We compiled the Wikipedia page as a repository of known biographical information about Bartlett, drawn from her papers at the Beinecke and other online and archival sources, as well as a comprehensive list of her published works and an account of her scholarly reputation. Bartlett had a highly productive career as a scholar, librarian, and teacher. In addition to her work on the Census, she catalogued private libraries for some of the world’s greatest collectors, curated a major exhibit on Shakespeare at the New York Public Library in 1916, and gave public lectures at Yale on bibliography, not then a frequently taught subject. Even more unusually, she led private classes for other women bibliographers in her New Haven home.
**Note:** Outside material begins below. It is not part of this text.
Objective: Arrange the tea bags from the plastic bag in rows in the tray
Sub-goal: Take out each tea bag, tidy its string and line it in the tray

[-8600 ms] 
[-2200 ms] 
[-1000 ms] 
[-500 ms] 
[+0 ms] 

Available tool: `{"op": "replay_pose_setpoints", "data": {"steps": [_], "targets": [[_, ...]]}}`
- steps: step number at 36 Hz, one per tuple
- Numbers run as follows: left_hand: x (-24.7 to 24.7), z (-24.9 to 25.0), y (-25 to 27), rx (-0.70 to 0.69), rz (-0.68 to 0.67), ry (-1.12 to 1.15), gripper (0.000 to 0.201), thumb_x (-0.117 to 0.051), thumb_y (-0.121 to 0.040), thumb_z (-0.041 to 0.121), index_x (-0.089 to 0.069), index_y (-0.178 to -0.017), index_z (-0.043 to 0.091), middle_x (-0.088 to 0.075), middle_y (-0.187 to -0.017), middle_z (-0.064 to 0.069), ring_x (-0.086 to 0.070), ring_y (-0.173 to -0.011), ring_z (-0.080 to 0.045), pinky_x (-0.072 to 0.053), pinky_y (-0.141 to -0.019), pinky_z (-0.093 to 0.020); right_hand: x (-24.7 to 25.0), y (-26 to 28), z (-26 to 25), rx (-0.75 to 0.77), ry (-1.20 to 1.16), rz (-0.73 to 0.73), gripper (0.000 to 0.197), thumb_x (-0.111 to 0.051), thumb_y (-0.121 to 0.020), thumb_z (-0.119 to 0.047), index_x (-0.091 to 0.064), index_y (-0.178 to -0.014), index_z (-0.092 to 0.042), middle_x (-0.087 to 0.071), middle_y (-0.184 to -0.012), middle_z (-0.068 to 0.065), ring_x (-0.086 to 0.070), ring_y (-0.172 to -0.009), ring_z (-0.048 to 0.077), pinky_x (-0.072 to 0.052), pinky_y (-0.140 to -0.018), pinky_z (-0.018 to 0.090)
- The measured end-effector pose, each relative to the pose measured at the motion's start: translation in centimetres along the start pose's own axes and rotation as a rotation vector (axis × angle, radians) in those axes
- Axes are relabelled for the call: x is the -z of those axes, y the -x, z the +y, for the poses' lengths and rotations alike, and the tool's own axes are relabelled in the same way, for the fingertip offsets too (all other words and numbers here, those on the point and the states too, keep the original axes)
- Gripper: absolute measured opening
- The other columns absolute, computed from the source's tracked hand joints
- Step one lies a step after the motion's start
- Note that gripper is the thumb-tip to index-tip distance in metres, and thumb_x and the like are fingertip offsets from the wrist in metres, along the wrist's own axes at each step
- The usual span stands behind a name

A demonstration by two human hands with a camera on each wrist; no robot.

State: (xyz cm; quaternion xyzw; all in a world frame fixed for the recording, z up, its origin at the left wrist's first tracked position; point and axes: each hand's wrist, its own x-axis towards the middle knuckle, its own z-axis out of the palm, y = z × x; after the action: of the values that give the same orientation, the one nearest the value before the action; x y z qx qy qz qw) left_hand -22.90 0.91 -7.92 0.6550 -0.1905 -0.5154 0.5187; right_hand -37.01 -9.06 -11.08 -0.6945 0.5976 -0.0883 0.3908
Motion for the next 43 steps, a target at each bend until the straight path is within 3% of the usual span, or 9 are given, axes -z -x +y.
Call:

Much work still remains to be done, and we hope others will edit the Wikipedia page and add more material. In particular, we hope to learn more about:
- Bartlett’s private classes and work as a teacher and mentor, particularly of women students, and her involvement with the Hroswitha Club, a club for women bibliophiles founded as an alternative to the then all-male Grolier Club;
- Bartlett’s relationship with major collectors and bibliographers—letters from Henry Folger, Henry Huntington, Mary Hyde, R.B. McKerrow, Seymour de Ricci, Hyder Rollins, and others are held at the Beinecke, and as a result of this wide correspondence many other libraries also hold letters from Bartlett;
- biographical details from the 1880s and 1890s, which remain scant; any information about Bartlett’s time at boarding school (where she met Ruth Granniss, later librarian of the Grolier Club) and library school (at the Pratt Institute in New York City, where she enrolled in 1900) would be much appreciated, as well as details about her entry into the fields of bibliography and Shakespeare studies in the early 1900s;
- any more biographical information—firsthand accounts from those who knew Bartlett, or perhaps even a photograph.
Bartlett’s work inspired the creation of the online Shakespeare Census <shakespearecensus.org>, which carries on the effort to locate and describe all extant copies of Shakespeare editions. The Shakespeare Census expands on Bartlett’s early-twentieth-century work by including a number of titles she did not (including plays considered “apocryphal” both then and now). Numerous copies have been found that were unknown in the 1930s, and many copies have changed hands since the last edition of Bartlett’s Census. The Shakespeare Census will continue to grow as more copies are found and more details are added about each copy, an ongoing testament to the importance of Bartlett’s ground-breaking bibliographical scholarship.